### Try it
Retype the whole listing, please, keeping every line exact and dropping the pictures.

### Recorded data
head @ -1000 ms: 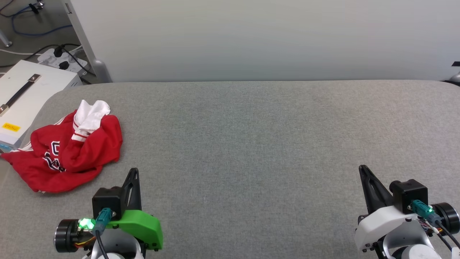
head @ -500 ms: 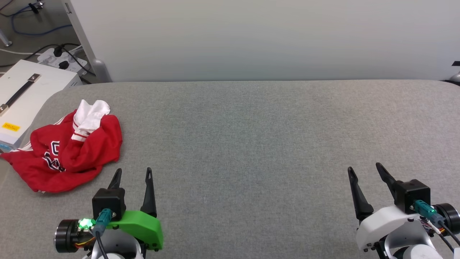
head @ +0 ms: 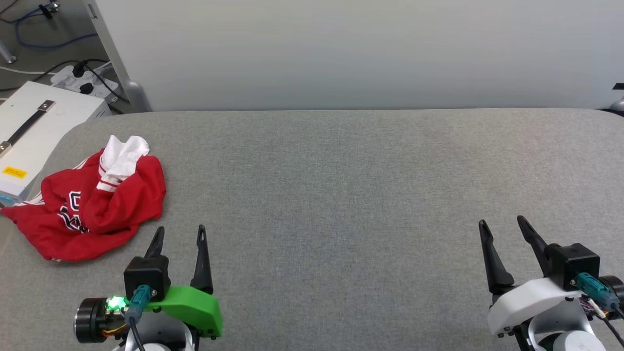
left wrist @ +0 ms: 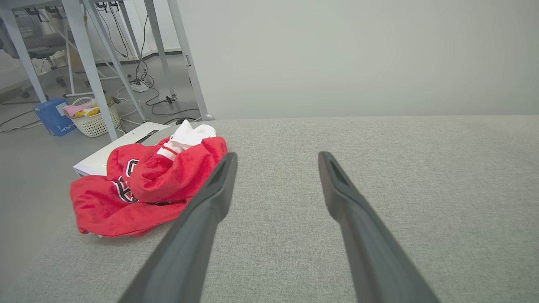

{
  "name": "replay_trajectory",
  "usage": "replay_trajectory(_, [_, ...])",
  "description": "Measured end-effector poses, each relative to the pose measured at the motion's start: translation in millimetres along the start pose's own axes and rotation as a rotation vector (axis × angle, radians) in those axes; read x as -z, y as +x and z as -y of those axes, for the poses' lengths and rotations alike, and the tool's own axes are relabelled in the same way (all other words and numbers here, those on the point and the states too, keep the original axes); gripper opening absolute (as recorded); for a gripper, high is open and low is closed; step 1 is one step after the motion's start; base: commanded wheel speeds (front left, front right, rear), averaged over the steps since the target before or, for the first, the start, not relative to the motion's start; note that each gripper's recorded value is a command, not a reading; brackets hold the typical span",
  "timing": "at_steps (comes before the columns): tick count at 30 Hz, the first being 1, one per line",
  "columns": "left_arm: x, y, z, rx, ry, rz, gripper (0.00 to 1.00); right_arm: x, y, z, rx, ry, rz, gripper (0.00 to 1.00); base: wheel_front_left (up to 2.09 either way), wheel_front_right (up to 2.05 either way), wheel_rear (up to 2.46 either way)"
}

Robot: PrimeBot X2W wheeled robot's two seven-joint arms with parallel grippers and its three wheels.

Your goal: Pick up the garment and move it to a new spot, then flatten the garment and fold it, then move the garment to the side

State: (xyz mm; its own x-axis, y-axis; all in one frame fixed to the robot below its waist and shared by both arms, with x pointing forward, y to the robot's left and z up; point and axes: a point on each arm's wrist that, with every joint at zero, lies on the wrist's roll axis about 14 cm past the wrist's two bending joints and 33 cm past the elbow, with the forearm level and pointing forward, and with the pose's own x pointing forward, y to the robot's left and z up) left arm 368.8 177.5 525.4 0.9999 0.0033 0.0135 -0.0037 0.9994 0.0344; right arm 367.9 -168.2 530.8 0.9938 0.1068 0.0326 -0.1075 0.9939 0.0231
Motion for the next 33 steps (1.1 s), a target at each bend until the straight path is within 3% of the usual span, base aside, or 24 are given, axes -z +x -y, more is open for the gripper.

### Response for this exercise
head @ -1000 ms: 
head @ -500 ms: 
head @ +0 ms: 
left wrist @ +0 ms: 

{
  "name": "replay_trajectory",
  "usage": "replay_trajectory(_, [_, ...])",
  "description": "Measured end-effector poses, each relative to the pose measured at the motion's start: translation in millimetres along the start pose's own axes and rotation as a rotation vector (axis × angle, radians) in those axes; read x as -z, y as +x and z as -y of those axes, for the poses' lengths and rotations alike, and the tool's own axes are relabelled in the same way (all other words and numbers here, those on the point and the states too, keep the original axes); gripper opening absolute (as recorded); for a gripper, high is open and low is closed; step 1 is one step after the motion's start; base: commanded wheel speeds (front left, front right, rear), averaged over the steps since the target before or, for the first, the start, not relative to the motion's start; note that each gripper's recorded value is a command, not a reading; brackets hold the typical span",
  "timing": "at_steps (comes before the columns): tick count at 30 Hz, the first being 1, one per line",
  "columns": "left_arm: x, y, z, rx, ry, rz, gripper (0.00 to 1.00); right_arm: x, y, z, rx, ry, rz, gripper (0.00 to 1.00); base: wheel_front_left (up to 2.09 either way), wheel_front_right (up to 2.05 either way), wheel_rear (up to 2.46 either way)"
}

Robot: PrimeBot X2W wheeled robot's two seven-joint arms with parallel grippers and its three wheels.

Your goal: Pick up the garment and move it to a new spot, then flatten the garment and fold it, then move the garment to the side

State: (xyz mm; its own x-axis, y-axis; all in one frame fixed to the robot below its waist and shared by both arms, with x pointing forward, y to the robot's left and z up; point and axes: a point on each arm's wrist that, with every joint at zero, lies on the wrist's roll axis about 14 cm past the wrist's two bending joints and 33 cm past the elbow, with the forearm level and pointing forward, and with the pose's own x pointing forward, y to the robot's left and z up) left arm 368.8 177.5 525.4 0.9999 0.0033 0.0135 -0.0037 0.9994 0.0344; right arm 367.9 -168.2 530.8 0.9938 0.1068 0.0326 -0.1075 0.9939 0.0231
Motion for the next 33 steps (1.1 s), a target at each bend until the straight path is within 3% of the usual span, base aside, or 24 are given, axes -z +x -y, more is open for the gripper.

This completes the required output.